On the Mises Institute’s Economics For Entrepreneurs podcast, Dr. Per Bylund has stated more than once that entrepreneurs who can develop an understanding of both the laws of economics and the mind of the customer can thereby create a competitive advantage and a successful business.
The laws of economics he refers to are the principles of Austrian economics, including customer sovereignty, subjective value, and dynamic flexibility in resource allocation. Our podcast has covered these and many more from the entrepreneurial perspective. We pursue a value-dominant logic: that the role of the entrepreneur is to facilitate valued customer experiences; that value is in the mind of the customer; and that the tools of value facilitation for the entrepreneur are empathic diagnosis and imaginative innovation.
In other words, entrepreneurs need to understand the mind of the customer. Does this mean that we are crossing over some demarcation line between economics and psychology? Not at all.

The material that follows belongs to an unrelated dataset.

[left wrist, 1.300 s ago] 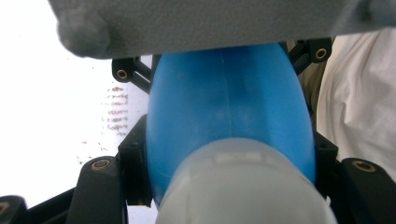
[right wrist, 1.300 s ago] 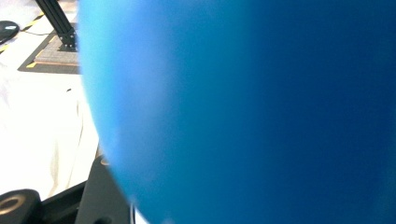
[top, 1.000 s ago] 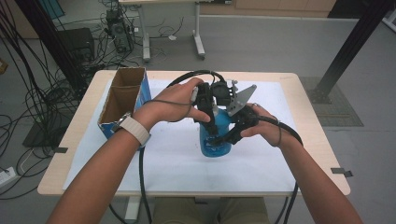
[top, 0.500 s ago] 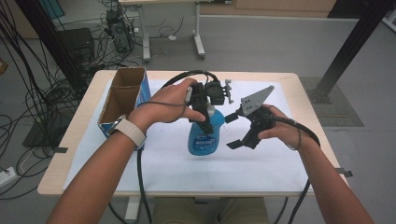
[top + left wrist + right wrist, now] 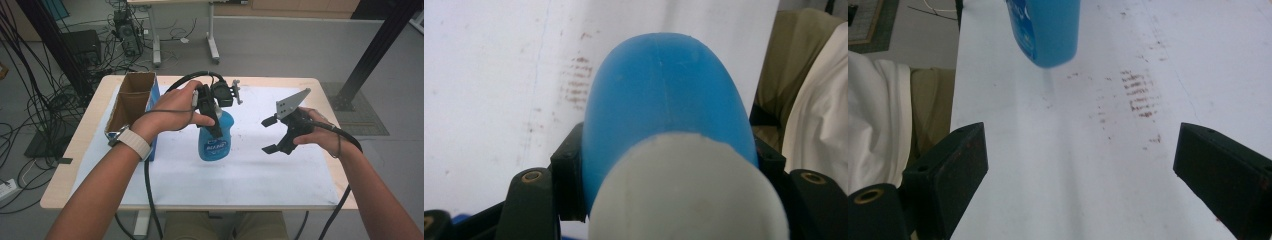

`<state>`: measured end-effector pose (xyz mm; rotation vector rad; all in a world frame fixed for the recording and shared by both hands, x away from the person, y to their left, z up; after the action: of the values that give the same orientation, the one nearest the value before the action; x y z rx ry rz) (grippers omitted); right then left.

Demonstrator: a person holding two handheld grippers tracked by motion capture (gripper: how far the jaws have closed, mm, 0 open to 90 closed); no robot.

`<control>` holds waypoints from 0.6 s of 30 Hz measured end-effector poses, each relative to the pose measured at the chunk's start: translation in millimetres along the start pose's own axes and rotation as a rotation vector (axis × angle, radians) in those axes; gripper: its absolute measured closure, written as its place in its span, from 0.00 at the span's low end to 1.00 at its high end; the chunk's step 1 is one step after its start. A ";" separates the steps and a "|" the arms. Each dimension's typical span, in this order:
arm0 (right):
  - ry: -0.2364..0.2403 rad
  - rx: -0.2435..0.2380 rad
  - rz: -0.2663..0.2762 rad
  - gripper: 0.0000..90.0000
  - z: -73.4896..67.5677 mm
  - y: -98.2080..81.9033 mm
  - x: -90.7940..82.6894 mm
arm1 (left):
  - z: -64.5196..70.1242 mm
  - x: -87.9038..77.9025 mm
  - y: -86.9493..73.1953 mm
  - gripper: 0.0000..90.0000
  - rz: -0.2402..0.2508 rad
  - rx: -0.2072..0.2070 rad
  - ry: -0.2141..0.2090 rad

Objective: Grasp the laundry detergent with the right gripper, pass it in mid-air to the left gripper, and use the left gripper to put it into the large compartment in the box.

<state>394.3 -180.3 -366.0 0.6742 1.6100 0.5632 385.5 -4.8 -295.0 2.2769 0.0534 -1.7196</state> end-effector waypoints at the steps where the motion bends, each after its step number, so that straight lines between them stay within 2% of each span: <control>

Economics seeks to explain why economic actors behave in the ways we observe them behaving. What motivates them? What incentives are at work? How do they make choices? The answers to these questions can form the building blocks of entrepreneurial success.
The analytical tools for the construction of an understanding of the mind of the customer are all freely available from the Austrian economics canon. In a new e-book, Understanding The Mind Of The Customer, a publication of the Mises Institute’s Mises For Business project, we offer an ordered presentation of some of the most important of these tools for entrepreneurs.
The Means-Ends Ladder
People select the means that they judge will best help them achieve their self-selected ends. It’s helpful for entrepreneurs to visualize the means-ends progression as a ladder or a pyramid. At the top are the ultimate ends that people pursue. Those ends are always values that they hold dear — values such as “a life of comfort” or “family security”. They are not material. People buy material things because they make a judgment about how those things will contribute to a feeling or an experience they value.
Just below the highest values on the means-ends ladder for consumers are the emotional benefits experience as a result of consuming an offering from an entrepreneur. These benefits are feelings, and it is through feelings that consumers experience economic value. For a consumer of a cola beverage, the emotional benefit might be feeling refreshed or energized or even joyful. If the beverage is consumed in a group setting, there might be a feeling of bonding or shared fun. Feeling better is a benefit that consumers seek from all their economic transactions. Feeling better is a means towards the achievement of higher values.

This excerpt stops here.